PROBLEM DETAILS >> Your answer should be every line below that includes the word "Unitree".

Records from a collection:

%%

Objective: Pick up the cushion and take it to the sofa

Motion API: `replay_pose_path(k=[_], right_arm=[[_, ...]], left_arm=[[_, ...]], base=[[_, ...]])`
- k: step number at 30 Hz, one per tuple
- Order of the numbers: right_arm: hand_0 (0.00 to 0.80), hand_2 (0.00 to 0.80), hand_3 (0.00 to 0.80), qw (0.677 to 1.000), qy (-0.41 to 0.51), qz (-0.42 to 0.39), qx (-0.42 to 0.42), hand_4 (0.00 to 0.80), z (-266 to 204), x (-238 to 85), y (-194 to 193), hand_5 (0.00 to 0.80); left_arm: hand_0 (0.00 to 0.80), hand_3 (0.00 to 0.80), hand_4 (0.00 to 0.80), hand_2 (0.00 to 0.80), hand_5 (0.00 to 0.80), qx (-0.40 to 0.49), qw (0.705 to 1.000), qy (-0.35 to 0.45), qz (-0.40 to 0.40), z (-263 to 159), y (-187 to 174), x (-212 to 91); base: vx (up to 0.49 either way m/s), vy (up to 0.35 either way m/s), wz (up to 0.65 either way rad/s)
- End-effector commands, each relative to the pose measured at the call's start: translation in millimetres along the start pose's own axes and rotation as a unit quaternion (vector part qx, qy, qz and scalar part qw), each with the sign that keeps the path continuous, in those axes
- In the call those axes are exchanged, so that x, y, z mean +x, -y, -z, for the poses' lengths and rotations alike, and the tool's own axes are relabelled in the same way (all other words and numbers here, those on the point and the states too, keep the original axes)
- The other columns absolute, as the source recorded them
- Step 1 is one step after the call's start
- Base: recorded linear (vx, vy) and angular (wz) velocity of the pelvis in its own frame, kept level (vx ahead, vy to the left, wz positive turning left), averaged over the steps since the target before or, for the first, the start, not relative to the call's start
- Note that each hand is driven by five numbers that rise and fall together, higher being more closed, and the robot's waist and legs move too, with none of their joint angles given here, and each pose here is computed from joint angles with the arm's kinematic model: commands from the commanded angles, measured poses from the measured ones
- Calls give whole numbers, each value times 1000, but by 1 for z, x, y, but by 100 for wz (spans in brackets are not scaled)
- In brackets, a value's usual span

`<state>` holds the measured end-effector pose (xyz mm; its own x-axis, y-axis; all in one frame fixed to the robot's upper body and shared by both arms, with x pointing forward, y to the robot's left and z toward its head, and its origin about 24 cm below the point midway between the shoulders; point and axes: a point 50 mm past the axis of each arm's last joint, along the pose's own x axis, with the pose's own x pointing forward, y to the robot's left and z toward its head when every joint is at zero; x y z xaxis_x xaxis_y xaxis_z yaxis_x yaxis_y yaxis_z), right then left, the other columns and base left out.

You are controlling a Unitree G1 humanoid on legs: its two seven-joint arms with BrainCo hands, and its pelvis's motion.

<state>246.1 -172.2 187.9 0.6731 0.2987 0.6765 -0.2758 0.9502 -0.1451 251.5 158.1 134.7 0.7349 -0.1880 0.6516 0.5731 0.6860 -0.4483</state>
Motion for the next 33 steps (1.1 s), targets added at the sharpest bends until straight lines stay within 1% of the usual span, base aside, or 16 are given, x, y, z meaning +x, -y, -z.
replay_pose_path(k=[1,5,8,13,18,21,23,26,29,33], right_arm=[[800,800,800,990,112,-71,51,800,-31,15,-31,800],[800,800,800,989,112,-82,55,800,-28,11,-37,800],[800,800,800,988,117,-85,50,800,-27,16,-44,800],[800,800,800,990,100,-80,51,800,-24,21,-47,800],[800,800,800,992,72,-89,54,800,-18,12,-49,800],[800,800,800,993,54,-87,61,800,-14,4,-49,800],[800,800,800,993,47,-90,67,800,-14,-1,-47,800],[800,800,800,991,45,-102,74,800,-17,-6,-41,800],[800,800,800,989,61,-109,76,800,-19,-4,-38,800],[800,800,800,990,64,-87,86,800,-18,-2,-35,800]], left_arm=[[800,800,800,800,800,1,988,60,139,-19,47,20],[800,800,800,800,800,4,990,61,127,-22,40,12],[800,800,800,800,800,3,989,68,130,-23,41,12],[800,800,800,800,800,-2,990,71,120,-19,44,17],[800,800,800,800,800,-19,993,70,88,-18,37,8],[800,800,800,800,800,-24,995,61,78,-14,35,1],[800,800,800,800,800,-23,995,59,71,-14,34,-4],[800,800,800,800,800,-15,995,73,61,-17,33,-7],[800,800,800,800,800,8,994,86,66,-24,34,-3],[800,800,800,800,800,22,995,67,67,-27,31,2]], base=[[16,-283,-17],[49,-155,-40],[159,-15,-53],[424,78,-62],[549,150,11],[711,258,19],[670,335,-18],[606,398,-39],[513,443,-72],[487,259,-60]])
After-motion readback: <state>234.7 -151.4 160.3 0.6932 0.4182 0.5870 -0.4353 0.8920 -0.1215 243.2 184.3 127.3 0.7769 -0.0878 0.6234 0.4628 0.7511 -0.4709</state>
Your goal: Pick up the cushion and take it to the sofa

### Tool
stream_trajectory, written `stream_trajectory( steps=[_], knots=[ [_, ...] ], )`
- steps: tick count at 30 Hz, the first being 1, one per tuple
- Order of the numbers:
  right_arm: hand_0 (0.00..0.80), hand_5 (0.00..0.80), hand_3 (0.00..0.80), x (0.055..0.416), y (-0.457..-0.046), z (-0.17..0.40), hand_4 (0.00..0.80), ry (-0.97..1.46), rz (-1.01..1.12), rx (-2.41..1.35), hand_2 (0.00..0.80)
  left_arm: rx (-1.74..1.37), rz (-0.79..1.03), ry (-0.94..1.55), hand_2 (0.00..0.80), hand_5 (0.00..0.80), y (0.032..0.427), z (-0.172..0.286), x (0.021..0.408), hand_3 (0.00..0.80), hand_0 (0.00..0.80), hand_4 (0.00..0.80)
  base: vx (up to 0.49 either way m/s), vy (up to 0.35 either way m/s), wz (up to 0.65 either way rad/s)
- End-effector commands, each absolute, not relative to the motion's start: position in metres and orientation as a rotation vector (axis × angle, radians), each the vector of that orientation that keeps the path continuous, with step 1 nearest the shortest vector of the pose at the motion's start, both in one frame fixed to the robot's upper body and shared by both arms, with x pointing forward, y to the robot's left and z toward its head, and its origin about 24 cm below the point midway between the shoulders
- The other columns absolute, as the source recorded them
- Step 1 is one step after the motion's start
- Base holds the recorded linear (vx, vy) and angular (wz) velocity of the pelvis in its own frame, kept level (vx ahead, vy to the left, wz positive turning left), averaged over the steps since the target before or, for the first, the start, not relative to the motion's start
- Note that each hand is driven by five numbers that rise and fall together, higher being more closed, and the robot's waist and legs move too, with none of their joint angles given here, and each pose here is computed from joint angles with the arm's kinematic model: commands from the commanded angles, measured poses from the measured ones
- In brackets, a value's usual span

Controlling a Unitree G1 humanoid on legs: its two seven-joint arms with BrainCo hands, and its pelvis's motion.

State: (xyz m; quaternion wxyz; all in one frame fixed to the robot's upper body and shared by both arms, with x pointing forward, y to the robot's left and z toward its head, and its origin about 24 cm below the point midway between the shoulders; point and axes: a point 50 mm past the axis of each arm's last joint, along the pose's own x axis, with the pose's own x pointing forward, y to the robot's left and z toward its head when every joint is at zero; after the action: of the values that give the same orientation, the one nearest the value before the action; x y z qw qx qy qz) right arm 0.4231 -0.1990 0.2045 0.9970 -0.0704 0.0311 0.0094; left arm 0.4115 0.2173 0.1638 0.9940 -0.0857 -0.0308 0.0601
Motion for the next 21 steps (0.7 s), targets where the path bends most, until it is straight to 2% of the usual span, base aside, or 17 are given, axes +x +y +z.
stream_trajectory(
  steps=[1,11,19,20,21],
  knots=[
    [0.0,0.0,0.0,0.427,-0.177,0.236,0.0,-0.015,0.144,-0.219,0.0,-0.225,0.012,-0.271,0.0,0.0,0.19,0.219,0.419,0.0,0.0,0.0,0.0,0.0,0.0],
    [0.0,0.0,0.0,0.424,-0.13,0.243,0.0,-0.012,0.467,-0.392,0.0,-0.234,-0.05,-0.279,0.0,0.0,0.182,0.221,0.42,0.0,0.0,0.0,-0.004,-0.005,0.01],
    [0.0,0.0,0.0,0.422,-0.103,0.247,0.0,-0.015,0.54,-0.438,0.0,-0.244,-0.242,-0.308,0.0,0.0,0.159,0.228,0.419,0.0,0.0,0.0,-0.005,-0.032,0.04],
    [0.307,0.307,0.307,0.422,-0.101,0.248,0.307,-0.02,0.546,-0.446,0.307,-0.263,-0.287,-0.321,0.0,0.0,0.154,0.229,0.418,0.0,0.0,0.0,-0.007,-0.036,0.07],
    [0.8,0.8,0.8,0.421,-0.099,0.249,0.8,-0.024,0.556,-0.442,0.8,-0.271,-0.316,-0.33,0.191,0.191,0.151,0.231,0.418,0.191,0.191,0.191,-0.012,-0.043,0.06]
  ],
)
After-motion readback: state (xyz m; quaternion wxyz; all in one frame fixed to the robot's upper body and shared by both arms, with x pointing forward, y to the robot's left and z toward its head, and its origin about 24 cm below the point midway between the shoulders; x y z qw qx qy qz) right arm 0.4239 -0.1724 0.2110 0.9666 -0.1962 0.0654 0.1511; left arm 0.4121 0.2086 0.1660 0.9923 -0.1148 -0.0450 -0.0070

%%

ANSWER TO THIS EXERCISE >>
You are controlling a Unitree G1 humanoid on legs: its two seven-joint arms with BrainCo hands, and its pelvis's motion.
Controlling a Unitree G1 humanoid on legs: its two seven-joint arms with BrainCo hands, and its pelvis's motion.

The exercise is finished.